Une analyse virale du crash récent du Tejas Mk1, réalisée par l’ancien pilote de la Royal Air Force (RAF) et analyste aéronautique reconnu Tim Davies, a largement circulé sur les réseaux sociaux et les forums spécialisés en défense. Spécialiste des questions de sécurité en vol, Davies avait avancé une explication détaillée centrée sur la physiologie du pilote, la tolérance aux forces G et les risques liés aux manœuvres de démonstration. Toutefois, cette analyse repose sur une erreur majeure concernant l’âge du pilote impliqué.
Dans son raisonnement, Davies avait déduit, à partir du grade de Wing Commander (equivalent commandant), que le pilote du Tejas engagé dans la démonstration était « dans la fin de la quarantaine », âge auquel le risque de perte de conscience due aux forces G (G-LOC) augmenterait et le temps de récupération serait plus long.

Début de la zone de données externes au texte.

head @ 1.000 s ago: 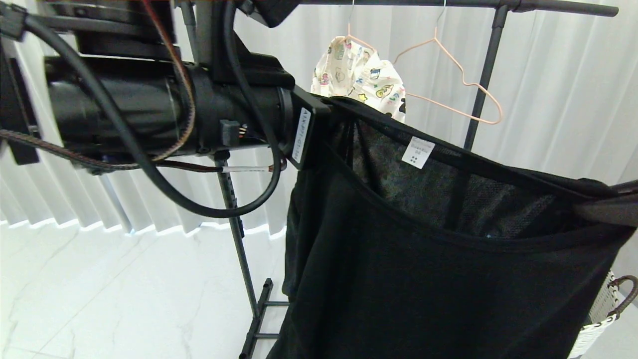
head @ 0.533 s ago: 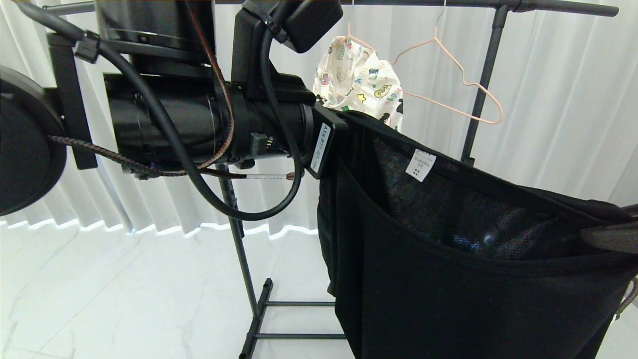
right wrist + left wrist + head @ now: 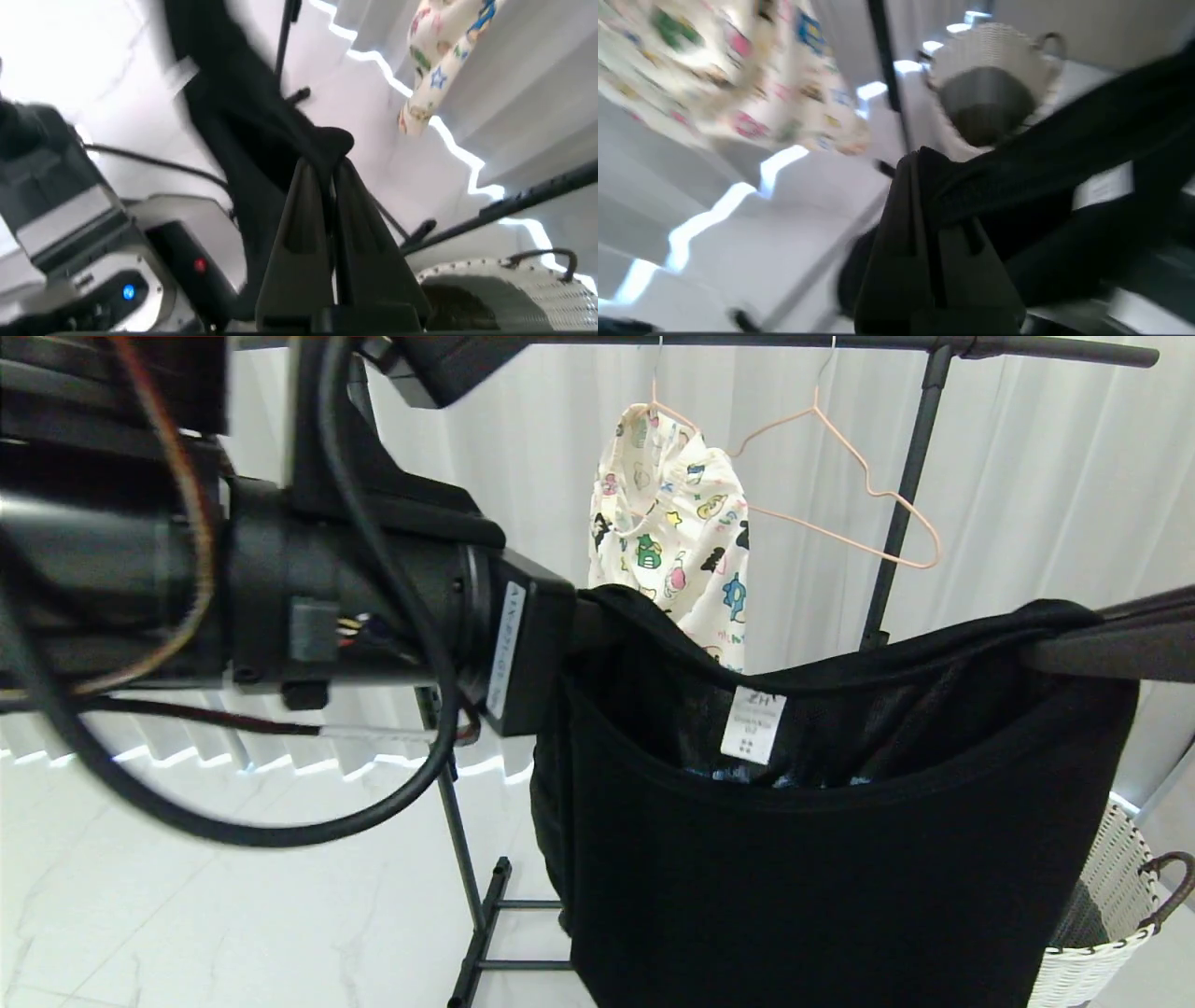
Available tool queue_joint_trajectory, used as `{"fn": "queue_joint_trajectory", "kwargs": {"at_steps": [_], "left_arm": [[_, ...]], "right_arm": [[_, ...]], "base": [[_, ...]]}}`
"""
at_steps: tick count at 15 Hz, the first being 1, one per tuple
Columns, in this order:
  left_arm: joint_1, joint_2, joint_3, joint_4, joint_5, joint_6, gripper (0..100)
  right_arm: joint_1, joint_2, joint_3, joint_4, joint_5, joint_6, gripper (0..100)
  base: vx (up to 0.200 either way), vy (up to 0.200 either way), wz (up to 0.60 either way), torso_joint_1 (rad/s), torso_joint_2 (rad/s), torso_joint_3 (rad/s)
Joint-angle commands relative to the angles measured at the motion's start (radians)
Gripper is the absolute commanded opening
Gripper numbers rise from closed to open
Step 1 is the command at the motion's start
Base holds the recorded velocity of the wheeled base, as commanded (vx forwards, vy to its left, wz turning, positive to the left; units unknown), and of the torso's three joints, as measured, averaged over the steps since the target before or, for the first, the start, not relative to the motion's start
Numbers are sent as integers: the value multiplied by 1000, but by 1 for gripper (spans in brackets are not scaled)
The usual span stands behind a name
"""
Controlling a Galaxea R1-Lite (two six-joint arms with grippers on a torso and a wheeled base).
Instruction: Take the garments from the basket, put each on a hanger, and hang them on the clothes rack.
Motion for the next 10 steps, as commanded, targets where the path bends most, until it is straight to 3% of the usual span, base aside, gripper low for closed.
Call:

Il en avait conclu que l’accident était vraisemblablement dû à une brève perte de connaissance du pilote lors d’une manœuvre aérienne très énergique soumise à de fortes accélérations.
Or, le pilote en question, le Wing Commander Sahil Syal, malheureusement décédé lors du crash, avait 34 ans, et non « dans la fin de la quarantaine ». Cette simple vérification, accessible par des sources publiques ou par une connaissance des calendriers de promotion dans l’Indian Air Force (IAF), met en lumière une différence majeure. Contrairement à la RAF, où le passage au grade de Wing Commander survient généralement plus tard dans la carrière, l’IAF promeut plus rapidement ses officiers, en particulier ceux des pilotes de chasse qui réussissent leurs examens professionnels annuels et satisfont aux critères de vol acrobatique.
Dans la force aérienne indienne, il est courant et normal que des pilotes exceptionnellement qualifiés atteignent le grade de Wing Commander dès la trentaine. Les pilotes de démonstration sont souvent parmi les plus compétents, en parfaite condition médicale, et très à jour, car les routines de voltige aérienne exigent des réflexes aiguisés, une excellente condition physique et une grande résistance aux contraintes physiologiques.
Cela ne remet pas en cause l’aspect général de l’analyse de Davies concernant les risques physiologiques liés aux vols acrobatiques : la perte de conscience liée aux forces G reste un danger reconnu, même pour les jeunes pilotes, et de nombreux accidents mortels lors de démonstrations aériennes dans le monde ont été associés à de tels épisodes. Son rappel des dangers des manœuvres énergétiques à basse altitude est également en accord avec les constats de longues années de sécurité aérienne.
Cependant, l’erreur fondamentale sur l’âge du pilote affaiblit la crédibilité de la conclusion finale de Davies. Le système très différent de progression de carrière dans l’IAF modifie profondément le contexte.
Alors que l’enquête officielle progresse, toutes les hypothèses — qu’elles soient techniques, physiologiques ou procédurales — restent ouvertes. Ce débat autour de l’analyse de Davies souligne l’importance de disposer d’une connaissance précise des spécificités de chaque force aérienne avant de tirer des conclusions à partir du grade ou du rôle du pilote seuls.
Le Wing Commander Sahil Syal était un pilote de chasse jeune, hautement qualifié et en parfaite condition médicale, réalisant une routine pour laquelle il était dûment certifié. Toute analyse du crash du Tejas doit donc impérativement partir des faits conformes aux réalités et aux pratiques de l’Indian Air Force, et non à celles de la Royal Air Force.